Before the start of the tour, Alzarri Joseph was ruled out of the West Indies' Test squad and was replaced by Shermon Lewis. Evin Lewis withdrew from the West Indies' limited-overs squads for personal reasons. Kieran Powell and Nicholas Pooran replaced him in the ODI and T20I squads respectively. Ashley Nurse suffered an injury during the fourth ODI, and was ruled out of the next ODI match and the T20I series. Andre Russell was ruled out of the West Indies' T20I squad due to injury, and Shai Hope was added to the squad.
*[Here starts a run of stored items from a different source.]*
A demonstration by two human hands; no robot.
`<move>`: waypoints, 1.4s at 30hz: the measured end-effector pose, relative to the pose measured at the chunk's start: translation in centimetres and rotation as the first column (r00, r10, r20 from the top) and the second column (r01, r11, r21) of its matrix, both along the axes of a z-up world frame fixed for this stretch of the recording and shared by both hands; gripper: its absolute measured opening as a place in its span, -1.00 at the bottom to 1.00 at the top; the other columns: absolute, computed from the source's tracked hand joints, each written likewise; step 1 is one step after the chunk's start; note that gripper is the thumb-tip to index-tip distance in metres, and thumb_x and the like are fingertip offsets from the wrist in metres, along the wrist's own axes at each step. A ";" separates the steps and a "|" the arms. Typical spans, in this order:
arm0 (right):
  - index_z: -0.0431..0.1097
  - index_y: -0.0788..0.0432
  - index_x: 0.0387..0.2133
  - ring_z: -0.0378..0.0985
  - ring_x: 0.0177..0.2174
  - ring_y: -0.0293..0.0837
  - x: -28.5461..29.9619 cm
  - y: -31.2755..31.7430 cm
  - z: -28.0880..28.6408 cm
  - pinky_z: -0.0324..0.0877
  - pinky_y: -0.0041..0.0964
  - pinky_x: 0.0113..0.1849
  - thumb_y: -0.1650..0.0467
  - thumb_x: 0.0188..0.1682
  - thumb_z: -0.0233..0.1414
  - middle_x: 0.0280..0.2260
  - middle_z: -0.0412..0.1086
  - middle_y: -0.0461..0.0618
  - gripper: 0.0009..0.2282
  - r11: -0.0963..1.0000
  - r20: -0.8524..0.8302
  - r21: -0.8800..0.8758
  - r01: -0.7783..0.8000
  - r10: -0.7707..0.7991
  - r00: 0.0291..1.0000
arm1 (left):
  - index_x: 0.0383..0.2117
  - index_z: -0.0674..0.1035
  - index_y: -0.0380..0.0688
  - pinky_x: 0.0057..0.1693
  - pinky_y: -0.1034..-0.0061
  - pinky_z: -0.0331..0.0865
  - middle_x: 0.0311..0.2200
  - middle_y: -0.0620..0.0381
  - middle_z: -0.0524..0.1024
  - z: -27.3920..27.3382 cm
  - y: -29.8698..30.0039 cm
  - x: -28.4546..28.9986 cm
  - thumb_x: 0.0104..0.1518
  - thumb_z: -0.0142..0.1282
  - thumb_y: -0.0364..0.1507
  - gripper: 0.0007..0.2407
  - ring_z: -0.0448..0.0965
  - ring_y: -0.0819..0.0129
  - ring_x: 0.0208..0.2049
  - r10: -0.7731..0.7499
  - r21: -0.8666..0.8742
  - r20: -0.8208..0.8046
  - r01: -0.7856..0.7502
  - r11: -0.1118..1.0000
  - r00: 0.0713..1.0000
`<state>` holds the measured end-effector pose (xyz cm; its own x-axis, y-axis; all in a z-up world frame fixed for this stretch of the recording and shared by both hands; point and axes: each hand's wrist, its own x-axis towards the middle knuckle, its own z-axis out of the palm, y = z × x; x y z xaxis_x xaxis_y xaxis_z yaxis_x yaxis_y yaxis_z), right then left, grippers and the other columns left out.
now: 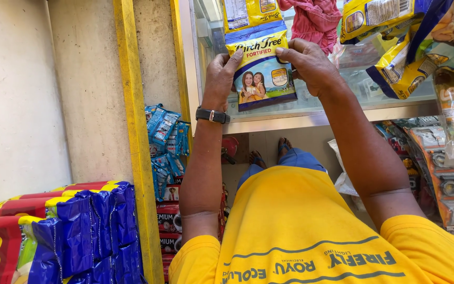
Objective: Wiping down milk powder sachets with a cloth and organizing them on a shelf
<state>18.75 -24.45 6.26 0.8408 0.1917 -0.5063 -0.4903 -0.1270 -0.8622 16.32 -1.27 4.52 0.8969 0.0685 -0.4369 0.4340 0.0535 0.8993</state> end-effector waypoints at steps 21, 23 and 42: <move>0.36 0.00 0.09 0.76 -0.05 -0.06 0.6 -0.3 0.7 0.69 -0.06 -0.02 0.17 0.08 0.18 0.04 0.63 -0.08 -0.63 0.987 -0.146 0.160 0.005 0.019 0.989 | 0.01 0.50 -0.09 -0.07 0.32 0.79 -0.05 -0.06 0.77 -0.2 -1.2 1.1 0.03 0.34 -0.10 -0.50 0.87 0.07 -0.16 0.112 -0.257 0.006 -0.107 0.961 0.994; 0.31 0.00 0.06 0.76 -0.05 -0.07 1.1 -0.6 1.0 0.68 -0.06 0.00 0.14 0.08 0.17 0.03 0.62 -0.07 -0.62 0.989 -0.146 0.150 -0.002 0.024 0.989 | 0.00 0.50 -0.08 -0.08 0.33 0.78 -0.07 -0.05 0.77 0.5 -1.5 0.8 0.04 0.34 -0.10 -0.52 0.87 0.08 -0.18 0.126 -0.254 0.009 -0.120 0.960 0.992; 0.40 0.08 0.13 0.70 0.09 0.00 4.3 -2.0 -1.9 0.75 -0.10 -0.01 0.30 0.04 0.28 0.12 0.57 -0.02 -0.60 0.819 0.055 0.573 0.031 -0.076 0.996 | 0.14 0.61 -0.03 0.07 0.15 0.74 0.07 -0.07 0.72 0.0 -2.8 2.0 0.13 0.45 -0.33 -0.57 0.77 0.01 0.03 0.214 -0.495 0.067 -0.154 0.855 0.975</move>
<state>23.08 -26.42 4.38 0.8879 0.3809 -0.2581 -0.4157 0.4235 -0.8049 18.33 -4.11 4.53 0.9347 0.0445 -0.3526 0.2681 0.5631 0.7817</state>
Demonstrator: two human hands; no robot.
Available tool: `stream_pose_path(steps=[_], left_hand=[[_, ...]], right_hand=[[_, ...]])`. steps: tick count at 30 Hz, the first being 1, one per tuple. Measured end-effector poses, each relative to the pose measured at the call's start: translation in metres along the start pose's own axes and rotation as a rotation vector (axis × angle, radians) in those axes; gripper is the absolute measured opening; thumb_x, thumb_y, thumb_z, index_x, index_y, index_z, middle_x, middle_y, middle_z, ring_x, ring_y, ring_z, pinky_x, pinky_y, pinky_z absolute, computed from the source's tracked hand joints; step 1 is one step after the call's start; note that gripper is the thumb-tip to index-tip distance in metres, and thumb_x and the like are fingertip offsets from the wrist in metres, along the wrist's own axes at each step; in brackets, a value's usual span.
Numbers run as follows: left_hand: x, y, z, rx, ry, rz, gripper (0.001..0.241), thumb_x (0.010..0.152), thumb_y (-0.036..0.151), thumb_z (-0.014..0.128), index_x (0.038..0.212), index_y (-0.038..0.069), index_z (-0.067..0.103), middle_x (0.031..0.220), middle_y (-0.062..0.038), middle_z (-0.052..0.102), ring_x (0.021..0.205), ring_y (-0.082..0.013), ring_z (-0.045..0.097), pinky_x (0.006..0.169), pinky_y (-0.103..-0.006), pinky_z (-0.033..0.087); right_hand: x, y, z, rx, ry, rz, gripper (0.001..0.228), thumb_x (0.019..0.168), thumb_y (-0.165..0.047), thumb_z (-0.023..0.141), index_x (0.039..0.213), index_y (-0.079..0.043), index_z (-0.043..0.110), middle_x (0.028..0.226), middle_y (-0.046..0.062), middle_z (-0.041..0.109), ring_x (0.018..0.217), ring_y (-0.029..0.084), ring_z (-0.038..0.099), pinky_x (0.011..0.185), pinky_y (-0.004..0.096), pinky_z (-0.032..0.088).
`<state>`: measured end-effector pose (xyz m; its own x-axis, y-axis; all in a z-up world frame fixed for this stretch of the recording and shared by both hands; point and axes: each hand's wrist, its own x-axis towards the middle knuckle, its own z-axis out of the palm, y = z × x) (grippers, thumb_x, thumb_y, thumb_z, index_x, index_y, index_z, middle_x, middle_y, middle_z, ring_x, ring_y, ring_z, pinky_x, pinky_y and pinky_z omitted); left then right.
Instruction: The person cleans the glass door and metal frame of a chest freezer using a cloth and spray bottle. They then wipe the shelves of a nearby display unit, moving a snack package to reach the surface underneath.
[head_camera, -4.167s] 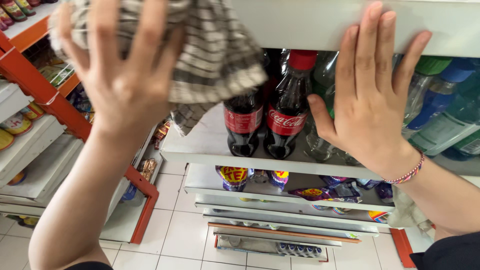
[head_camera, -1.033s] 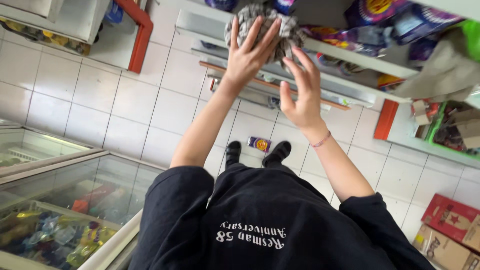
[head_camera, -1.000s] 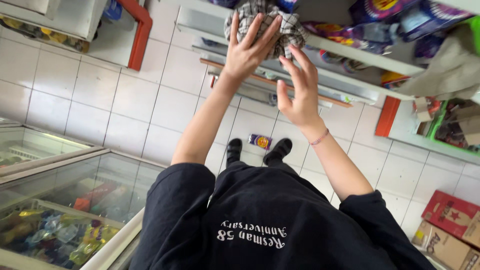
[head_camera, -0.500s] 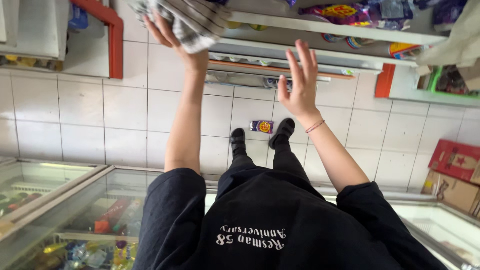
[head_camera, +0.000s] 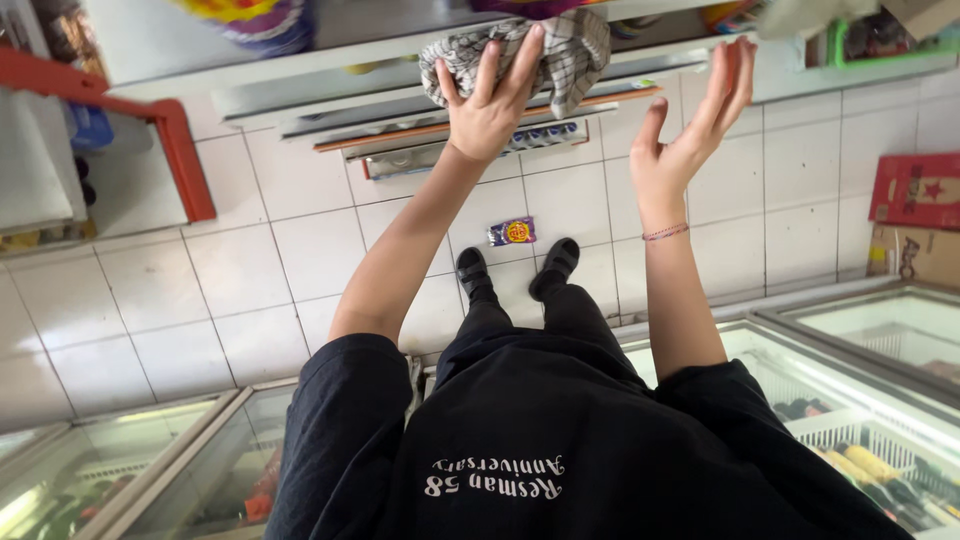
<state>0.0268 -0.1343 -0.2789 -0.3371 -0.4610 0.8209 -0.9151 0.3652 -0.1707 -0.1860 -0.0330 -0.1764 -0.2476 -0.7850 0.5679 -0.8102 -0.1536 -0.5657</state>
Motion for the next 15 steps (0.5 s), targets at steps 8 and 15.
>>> stream_pose_path(steps=[8, 15], left_hand=[[0.059, 0.096, 0.015, 0.121, 0.051, 0.06, 0.054, 0.105, 0.021, 0.058, 0.158, 0.028, 0.052, 0.167, 0.014, 0.028, 0.154, -0.0248, 0.019, 0.119, -0.0653, 0.01], [0.083, 0.163, 0.028, 0.05, 0.005, 0.031, 0.042, 0.105, 0.022, 0.06, 0.147, 0.022, 0.06, 0.167, 0.013, 0.03, 0.153, -0.0246, 0.021, 0.118, -0.0661, 0.01]], right_hand=[[0.029, 0.07, -0.032, -0.067, 0.082, 0.023, 0.064, 0.094, 0.013, 0.063, 0.152, -0.01, 0.052, 0.165, 0.012, 0.016, 0.152, 0.033, 0.029, 0.119, 0.038, 0.043], [0.056, 0.13, -0.046, 0.039, -0.024, -0.08, 0.062, 0.1, 0.015, 0.057, 0.157, -0.009, 0.051, 0.16, 0.011, 0.037, 0.136, 0.026, 0.059, 0.108, 0.034, 0.053]])
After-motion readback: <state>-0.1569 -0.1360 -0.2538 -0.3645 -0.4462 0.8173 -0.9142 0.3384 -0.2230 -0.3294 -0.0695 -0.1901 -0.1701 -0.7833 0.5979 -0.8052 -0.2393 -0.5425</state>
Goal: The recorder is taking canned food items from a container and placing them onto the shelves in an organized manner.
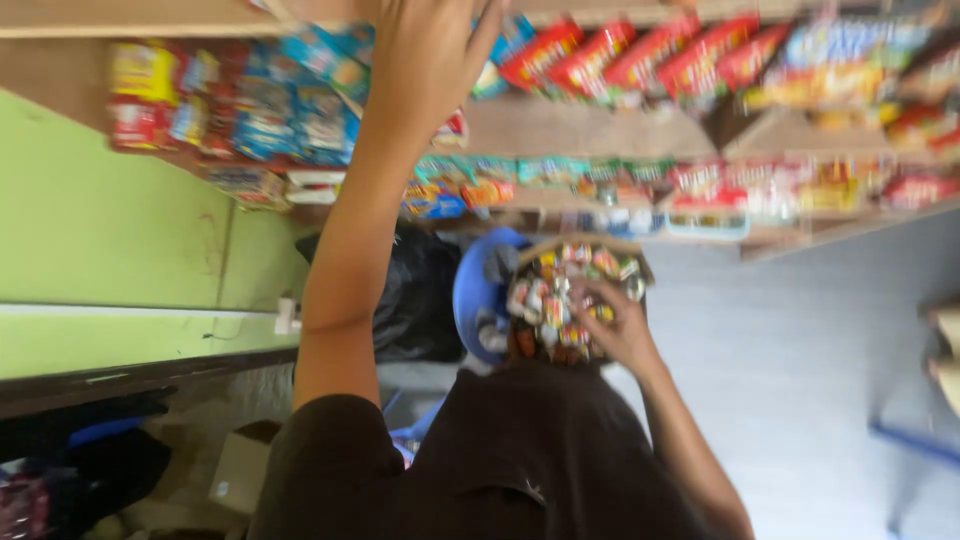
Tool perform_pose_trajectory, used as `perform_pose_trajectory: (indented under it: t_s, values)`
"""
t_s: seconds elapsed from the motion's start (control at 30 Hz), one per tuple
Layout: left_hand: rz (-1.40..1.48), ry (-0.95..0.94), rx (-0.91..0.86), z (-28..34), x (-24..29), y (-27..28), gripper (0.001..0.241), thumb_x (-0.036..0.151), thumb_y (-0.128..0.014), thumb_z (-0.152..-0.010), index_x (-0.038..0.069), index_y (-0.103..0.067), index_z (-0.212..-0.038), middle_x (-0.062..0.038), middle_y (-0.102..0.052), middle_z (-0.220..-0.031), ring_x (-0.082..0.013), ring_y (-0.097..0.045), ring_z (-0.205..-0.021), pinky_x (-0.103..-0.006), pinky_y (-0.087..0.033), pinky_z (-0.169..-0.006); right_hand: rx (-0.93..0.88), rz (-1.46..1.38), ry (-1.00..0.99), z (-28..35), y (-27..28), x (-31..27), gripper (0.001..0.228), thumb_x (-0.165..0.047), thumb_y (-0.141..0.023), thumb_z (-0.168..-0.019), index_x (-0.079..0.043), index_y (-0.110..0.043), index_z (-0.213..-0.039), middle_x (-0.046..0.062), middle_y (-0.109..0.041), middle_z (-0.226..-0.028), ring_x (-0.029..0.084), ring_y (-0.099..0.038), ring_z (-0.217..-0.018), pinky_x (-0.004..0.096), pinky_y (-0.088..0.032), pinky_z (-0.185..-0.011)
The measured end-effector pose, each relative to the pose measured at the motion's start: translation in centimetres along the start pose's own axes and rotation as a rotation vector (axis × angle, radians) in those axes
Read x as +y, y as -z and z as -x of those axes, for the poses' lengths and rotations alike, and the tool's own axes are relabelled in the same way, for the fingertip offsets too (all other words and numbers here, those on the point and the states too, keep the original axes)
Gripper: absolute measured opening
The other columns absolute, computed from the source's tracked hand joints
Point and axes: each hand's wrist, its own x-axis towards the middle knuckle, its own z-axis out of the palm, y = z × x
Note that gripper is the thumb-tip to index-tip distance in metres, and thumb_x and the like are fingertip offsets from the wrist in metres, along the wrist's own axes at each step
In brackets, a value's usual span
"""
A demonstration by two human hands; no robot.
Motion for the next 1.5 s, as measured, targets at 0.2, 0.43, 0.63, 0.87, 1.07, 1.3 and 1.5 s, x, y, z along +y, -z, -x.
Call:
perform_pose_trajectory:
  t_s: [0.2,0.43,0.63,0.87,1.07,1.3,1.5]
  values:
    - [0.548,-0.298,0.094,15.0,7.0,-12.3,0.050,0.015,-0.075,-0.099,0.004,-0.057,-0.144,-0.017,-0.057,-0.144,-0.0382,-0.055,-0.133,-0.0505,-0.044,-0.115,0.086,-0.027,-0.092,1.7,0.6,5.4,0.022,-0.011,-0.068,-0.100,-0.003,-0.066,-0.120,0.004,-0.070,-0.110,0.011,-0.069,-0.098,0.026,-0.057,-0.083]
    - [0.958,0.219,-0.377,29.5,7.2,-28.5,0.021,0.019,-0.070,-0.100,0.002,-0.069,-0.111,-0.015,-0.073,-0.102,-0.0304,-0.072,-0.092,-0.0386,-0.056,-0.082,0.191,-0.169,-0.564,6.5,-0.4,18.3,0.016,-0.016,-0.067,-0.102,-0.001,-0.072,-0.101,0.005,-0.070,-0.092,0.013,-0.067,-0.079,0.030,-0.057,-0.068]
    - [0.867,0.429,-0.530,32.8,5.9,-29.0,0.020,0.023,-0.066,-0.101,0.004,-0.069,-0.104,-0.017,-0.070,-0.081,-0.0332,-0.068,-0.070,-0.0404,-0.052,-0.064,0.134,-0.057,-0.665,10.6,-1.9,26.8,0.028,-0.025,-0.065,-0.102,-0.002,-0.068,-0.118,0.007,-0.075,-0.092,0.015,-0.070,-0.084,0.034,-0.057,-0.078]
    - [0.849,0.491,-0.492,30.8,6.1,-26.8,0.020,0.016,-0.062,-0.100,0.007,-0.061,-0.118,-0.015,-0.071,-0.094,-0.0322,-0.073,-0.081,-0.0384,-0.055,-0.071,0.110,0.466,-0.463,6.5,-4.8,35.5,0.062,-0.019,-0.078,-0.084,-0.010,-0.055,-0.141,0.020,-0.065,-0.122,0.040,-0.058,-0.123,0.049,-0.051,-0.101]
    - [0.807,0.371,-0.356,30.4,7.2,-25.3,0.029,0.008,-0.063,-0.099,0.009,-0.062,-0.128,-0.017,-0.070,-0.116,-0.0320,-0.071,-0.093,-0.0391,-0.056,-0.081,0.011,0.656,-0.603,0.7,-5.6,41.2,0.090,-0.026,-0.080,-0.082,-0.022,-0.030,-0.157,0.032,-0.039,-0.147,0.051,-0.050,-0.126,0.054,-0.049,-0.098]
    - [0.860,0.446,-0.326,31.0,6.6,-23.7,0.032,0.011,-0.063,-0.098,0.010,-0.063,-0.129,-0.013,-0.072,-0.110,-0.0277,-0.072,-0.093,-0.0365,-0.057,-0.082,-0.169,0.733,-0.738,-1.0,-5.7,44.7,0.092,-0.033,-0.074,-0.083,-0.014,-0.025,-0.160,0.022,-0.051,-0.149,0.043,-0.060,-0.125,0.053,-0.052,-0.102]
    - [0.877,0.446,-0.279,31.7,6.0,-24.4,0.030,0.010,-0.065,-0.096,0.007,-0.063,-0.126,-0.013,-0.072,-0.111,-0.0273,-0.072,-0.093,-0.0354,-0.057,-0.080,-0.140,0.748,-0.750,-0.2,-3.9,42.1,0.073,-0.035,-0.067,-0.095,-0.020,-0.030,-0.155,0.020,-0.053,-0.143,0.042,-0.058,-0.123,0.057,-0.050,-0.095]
Shardul Thakur was ruled out of India's ODI squad and was replaced by Umesh Yadav. Bhuvneshwar Kumar and Jasprit Bumrah were added to India's ODI squad for the last three matches of the series, with Mohammed Shami being dropped. Kedar Jadhav was added to India's ODI squad for the fourth and fifth ODIs. Jasprit Bumrah, Kuldeep Yadav and Umesh Yadav were rested for the third T20I and Siddarth Kaul was added India's T20I squad.